#### INSTRUCTIONS TO FOLLOW:
Go through the data below. Pull out every line that has the word "names".

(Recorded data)
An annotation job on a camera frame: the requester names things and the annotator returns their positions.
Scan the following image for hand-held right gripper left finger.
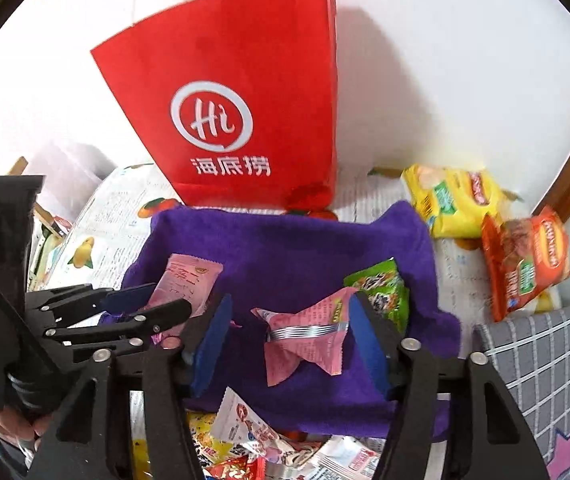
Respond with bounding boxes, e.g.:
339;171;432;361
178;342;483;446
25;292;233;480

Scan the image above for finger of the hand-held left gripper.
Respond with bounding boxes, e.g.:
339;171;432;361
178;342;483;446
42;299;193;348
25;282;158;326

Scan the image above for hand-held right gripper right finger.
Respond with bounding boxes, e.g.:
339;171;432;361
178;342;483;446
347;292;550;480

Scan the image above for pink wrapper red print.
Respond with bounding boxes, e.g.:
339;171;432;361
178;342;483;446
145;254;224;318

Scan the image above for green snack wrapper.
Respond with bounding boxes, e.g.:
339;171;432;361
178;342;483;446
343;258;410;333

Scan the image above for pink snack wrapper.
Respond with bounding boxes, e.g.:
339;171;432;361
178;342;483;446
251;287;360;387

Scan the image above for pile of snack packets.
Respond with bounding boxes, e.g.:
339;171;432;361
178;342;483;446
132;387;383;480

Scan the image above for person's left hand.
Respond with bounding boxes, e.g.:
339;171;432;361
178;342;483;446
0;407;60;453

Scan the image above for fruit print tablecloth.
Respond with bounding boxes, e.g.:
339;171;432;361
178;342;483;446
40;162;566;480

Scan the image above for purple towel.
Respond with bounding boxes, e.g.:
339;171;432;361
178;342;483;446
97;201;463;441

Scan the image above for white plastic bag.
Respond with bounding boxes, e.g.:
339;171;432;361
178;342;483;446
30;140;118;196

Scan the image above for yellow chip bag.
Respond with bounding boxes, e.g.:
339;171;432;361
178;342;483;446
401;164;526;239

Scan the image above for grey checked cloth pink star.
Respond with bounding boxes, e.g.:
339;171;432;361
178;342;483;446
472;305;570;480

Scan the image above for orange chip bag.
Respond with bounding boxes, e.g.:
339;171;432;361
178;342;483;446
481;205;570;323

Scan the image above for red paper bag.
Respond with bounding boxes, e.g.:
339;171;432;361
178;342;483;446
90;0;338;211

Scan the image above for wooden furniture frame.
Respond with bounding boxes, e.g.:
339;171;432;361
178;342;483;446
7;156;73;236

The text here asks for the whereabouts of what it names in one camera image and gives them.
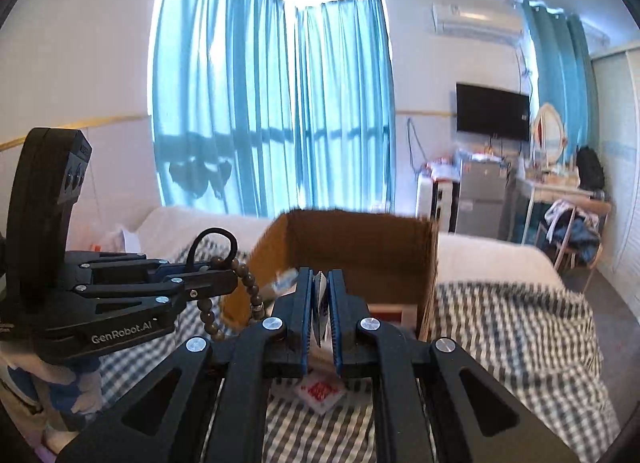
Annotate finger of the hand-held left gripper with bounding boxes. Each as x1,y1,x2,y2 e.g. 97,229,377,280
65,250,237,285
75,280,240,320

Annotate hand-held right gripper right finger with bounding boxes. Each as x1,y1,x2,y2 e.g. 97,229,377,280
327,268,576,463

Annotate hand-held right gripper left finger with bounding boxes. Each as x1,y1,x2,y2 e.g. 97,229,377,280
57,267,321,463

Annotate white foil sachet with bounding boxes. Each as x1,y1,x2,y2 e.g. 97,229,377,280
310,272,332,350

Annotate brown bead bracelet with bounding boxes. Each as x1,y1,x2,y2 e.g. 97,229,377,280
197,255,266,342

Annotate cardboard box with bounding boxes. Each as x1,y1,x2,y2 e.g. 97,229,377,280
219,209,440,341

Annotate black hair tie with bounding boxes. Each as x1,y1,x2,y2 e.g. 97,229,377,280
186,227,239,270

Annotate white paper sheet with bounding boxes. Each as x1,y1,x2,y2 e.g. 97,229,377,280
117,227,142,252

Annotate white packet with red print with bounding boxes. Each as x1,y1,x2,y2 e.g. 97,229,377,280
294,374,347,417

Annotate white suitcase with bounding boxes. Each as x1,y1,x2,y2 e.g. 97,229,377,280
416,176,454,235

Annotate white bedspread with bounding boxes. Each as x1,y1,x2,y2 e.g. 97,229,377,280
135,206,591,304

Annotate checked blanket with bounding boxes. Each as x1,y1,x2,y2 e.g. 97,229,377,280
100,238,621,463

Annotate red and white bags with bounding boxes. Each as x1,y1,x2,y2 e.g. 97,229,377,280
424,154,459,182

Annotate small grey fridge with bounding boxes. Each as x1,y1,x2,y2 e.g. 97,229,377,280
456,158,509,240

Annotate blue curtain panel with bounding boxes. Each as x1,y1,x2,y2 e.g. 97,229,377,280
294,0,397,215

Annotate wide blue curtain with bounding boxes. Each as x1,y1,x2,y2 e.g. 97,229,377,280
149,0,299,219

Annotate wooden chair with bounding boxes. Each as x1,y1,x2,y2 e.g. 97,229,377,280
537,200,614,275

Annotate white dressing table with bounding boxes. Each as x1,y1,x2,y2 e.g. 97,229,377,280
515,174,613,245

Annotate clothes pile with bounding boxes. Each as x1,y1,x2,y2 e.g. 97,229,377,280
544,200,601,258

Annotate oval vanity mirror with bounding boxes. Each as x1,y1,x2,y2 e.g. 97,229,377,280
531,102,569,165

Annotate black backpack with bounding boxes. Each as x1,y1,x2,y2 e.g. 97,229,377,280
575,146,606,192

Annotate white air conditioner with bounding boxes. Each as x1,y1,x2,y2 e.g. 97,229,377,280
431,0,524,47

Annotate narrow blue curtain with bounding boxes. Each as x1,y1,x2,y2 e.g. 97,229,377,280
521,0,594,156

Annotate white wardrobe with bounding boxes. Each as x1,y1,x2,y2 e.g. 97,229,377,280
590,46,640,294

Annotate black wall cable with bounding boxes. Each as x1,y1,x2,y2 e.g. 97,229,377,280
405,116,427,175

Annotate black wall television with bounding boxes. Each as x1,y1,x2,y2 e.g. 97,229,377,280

#### SOLVED EXERCISE:
An annotation job on a camera frame: the requester names things and the annotator returns their positions.
The text here asks for the whereabouts of what it names in one camera image and gives them.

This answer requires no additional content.